Molecular catalysis is of immense importance in energy conversion, and molecular synthesis schemes. These transformations include splitting water into its constituent elements both photochemically and electrochemically, the oxidation of chloride to chlorine for water de-salination and for chlorine production ($38B industry), the conversion of gaseous fuels such as methane into liquid fuels such as methanol, facilitating transportation to and from remote sites, and the conversion of CO2 to useful fuel stocks such as methanol, or formate for use in fuel cells or, the generation of CO/H2 syngas which can be used in Fischer-Tropsch processes, and a variety of other industrial important precursors.

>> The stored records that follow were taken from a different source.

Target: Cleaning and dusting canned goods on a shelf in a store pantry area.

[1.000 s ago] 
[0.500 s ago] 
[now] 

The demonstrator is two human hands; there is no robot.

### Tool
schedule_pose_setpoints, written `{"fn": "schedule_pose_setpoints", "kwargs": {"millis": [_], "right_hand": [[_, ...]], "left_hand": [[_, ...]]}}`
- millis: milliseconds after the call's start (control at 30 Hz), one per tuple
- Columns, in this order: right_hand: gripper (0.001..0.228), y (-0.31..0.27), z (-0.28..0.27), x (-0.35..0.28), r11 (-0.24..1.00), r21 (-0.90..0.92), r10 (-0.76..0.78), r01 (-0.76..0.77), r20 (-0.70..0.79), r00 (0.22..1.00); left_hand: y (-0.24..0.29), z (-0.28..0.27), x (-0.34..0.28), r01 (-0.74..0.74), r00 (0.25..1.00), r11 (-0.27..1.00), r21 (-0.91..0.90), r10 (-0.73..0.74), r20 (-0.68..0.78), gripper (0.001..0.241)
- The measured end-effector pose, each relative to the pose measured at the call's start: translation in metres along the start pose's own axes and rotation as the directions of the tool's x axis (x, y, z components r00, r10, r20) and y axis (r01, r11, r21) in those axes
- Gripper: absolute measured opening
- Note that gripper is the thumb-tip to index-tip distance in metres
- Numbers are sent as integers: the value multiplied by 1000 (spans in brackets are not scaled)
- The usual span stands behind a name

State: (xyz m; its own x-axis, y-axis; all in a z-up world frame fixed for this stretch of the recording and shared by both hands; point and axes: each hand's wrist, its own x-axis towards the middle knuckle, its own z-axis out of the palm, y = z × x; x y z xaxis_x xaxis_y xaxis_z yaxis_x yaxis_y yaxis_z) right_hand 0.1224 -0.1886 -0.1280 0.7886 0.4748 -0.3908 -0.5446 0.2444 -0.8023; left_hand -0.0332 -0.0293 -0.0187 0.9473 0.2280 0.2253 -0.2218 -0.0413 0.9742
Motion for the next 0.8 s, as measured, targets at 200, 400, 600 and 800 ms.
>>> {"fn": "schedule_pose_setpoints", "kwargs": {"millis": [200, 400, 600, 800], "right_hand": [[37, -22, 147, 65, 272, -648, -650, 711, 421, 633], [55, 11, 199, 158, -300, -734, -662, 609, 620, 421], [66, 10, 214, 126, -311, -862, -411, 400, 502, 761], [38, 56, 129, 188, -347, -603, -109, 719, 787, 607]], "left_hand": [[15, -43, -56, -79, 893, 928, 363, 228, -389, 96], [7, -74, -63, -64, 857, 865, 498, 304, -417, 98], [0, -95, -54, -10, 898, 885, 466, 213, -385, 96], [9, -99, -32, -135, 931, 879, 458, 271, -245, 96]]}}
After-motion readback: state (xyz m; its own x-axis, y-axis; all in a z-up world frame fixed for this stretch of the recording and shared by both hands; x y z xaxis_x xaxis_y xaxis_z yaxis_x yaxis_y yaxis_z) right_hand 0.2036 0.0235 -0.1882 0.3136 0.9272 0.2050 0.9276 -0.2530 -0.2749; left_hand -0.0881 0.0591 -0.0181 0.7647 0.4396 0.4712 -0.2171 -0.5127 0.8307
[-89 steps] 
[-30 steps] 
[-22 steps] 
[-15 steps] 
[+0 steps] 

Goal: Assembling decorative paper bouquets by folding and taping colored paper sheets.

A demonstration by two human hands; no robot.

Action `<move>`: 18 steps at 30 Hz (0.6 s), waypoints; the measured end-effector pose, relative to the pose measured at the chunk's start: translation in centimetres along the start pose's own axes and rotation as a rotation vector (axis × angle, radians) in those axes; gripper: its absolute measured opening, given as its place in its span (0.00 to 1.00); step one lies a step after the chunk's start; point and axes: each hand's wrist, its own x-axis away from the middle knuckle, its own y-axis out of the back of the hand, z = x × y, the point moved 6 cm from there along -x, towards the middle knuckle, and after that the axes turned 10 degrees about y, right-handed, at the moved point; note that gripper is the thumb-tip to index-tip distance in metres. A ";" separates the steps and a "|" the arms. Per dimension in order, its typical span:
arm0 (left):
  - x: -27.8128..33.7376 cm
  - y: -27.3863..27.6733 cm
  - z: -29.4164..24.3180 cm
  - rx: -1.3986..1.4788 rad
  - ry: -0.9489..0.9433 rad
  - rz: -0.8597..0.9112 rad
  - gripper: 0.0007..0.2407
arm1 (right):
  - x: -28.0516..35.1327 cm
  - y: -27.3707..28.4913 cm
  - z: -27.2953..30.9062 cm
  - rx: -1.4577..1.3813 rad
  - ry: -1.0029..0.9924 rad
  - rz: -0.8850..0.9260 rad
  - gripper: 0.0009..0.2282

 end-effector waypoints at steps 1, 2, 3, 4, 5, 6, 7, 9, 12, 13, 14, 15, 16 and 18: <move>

The design of molecular catalysts which are useful for such processes, has typically involved inorganic or organometallic complexes where the redox properties of the metal, and steric environment of the substrate coordination site are tuned by judicious choice and derivatization of the ligand. Understanding fundamental aspects of the relationship between redox-active non-innocence, and spectroscopic characteristics, will open new doors to catalyst design, improving catalyst activity for both oxidation and reduction based processes. The design of new catalysts has until relatively recently relied on using changes in the oxidation state of the metal center only, which very limiting. There is therefore a great need to understand the role that RALs and non-innocence have in catalyst reactivity.
The three transecting aims of this research are focused on: (1) understanding the electronic structure of mono- and multi-metallic inorganic complexes which incorporate non-innocent RALs; (2) exploit the understanding of the electronic structure to develop catalysts suitable for use in energy conversion systems for renewable energy research, or industrial precursor generation; (3) expand the definition of non-innocent complexes, and explore the non-innocence of ligands in complexes when photo-excited, or when electrochemically oxidized or reduced.